A week or ten days prior to September 6, Morgan and plaintiff in error, both carrying revolvers, met at Henry Skelcher’s place of business, where refreshments were served. There was an encounter between them and each fired at the other. Morgan was shot in the wrist, as the result of which he carried his left arm in a sling at the time of his death. According to one witness, plaintiff in error, in commenting upon this experience, said that he aimed to shoot Morgan’s “heart out of him, and that he would do it if he got a chance.” Previously, Morgan had charged that plaintiff in error caused the assessment on his property to be increased. Plaintiff in error denied the charge, and the dispute caused ill-feeling between them, especially upon the part of Morgan.

On September 6, Albert Williams, who was well acquainted with Morgan and plaintiff in error, called at the home of Charles Brayfield, which was located on the west side of the highway and about two hundred feet north of the house of plaintiff in error. Williams saw Morgan approach from the north with his left arm in a sling. Soon a shot was fired, and Williams, turning quickly, looked in a southeasterly direction and saw Morgan fall to his knees. Another shot followed and Morgan fell over completely. At that time Morgan was forty or fifty feet from the house of plaintiff in error, but Williams did not see the latter.

Beulah Brayfield, the wife of Charles Brayfield, was at home when Albert Williams called. Ora Brashears, her mother, was also present. Mrs. Brayfield saw Morgan walk south on the west side of the highway with his left arm in a sling, and when he turned around the culvert and was facing southwest she heard a shot. Morgan sank. A second shot was fired and he fell to the ground. She stood in the dining-room of her home and could see the house of plaintiff in error, but she did not see him.

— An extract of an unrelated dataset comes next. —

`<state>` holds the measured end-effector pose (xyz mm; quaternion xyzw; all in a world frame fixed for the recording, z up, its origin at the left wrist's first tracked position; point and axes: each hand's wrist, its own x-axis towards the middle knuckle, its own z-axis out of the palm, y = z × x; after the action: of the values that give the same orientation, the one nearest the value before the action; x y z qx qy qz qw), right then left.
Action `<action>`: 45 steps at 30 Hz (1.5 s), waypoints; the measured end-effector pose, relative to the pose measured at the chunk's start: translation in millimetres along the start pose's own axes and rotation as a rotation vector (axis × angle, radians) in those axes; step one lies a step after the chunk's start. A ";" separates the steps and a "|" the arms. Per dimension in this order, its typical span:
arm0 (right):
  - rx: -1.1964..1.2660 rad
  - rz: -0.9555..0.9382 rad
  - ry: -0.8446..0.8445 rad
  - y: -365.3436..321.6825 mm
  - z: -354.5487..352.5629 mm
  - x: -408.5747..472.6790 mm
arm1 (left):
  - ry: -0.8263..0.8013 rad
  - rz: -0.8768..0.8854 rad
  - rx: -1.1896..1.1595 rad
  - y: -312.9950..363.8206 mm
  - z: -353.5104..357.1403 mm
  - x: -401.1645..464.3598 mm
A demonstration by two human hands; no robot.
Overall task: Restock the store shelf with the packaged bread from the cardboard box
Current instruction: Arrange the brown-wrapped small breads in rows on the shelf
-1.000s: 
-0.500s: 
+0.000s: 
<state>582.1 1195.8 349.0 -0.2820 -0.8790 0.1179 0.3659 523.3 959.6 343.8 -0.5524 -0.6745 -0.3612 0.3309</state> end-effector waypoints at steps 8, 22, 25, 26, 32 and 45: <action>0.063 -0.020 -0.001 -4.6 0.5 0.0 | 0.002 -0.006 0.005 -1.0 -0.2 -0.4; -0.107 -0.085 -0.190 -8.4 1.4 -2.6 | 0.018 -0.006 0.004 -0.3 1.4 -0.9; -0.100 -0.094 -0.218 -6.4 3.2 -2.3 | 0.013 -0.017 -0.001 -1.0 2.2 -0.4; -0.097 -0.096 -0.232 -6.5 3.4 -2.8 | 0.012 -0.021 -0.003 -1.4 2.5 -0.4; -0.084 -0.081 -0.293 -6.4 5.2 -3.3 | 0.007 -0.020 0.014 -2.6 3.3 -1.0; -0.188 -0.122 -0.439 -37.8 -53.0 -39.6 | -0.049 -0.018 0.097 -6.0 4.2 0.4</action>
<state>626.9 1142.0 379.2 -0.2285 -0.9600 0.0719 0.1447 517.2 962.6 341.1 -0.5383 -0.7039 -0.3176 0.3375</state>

Ora Brashears, *54who was in the dining-room with her daughter at the time, corroborated her daughter’s testimony.

Belle Osborn, the wife of John O'sborn, lived about four hundred feet south of plaintiff in error. Looking north to see if her husband was coming home she heard a gun fired and saw Morgan fall to his knees. A second shot was fired and Morgan sank to the ground. In about five minutes plaintiff in error walked from his house to the highway, looked at Morgan’s body and then returned to his house. Brayfield and James Brashears both testified that there was nothing to obstruct the view of a person from the former’s dining-room porch to a point south of the west end of the culvert, where Morgan’s body was found.

Plaintiff in error admitted that he had done the shooting. He testified as follows: When Morgan accused him of interfering with the assessment on his property, he, Morgan, made the' threat that he would kill plaintiff in error. At another time Morgan searched him, stating that he had been informed that plaintiff in error was carrying a revolver with which to shoot him, and that if he found a revolver on the witness’ person he intended to shoot him. At Skelcher’s place of business, while outside of the building, plaintiff in error walked in front of Morgan, whereupon he swore and struck plaintiff in error so forcibly with a revolver that his jaw was broken. Shooting followed, and one of the shots fired by plaintiff in error struck Morgan in the wrist. After they entered the building Morgan fired one or two shots, when a third person, William Underwood, succeeded in taking the revolver from him. On September 6, at noon, plaintiff in error was sitting on his porch discussing with Virgil Hopkins matters concerning the mine in which he was employed when they saw Morgan approaching on the west side of the highway. After reaching the culvert and starting across the highway, Morgan, in profane language, said to plaintiff in error, “I will get you yet,” and started to reach for his pocket. Plaintiff in *55error jumped into the house, grabbed his shot-gun, which was standing near the dining-room door, and as Morgan was about to draw his revolver from his pocket fired at him twice. After the first shot Morgan staggered back and plaintiff in error fired again as quickly as he could do so. His daughter informed a police officer of the shooting. In the meantime plaintiff in error walked to the highway to ascertain whether Morgan was dead.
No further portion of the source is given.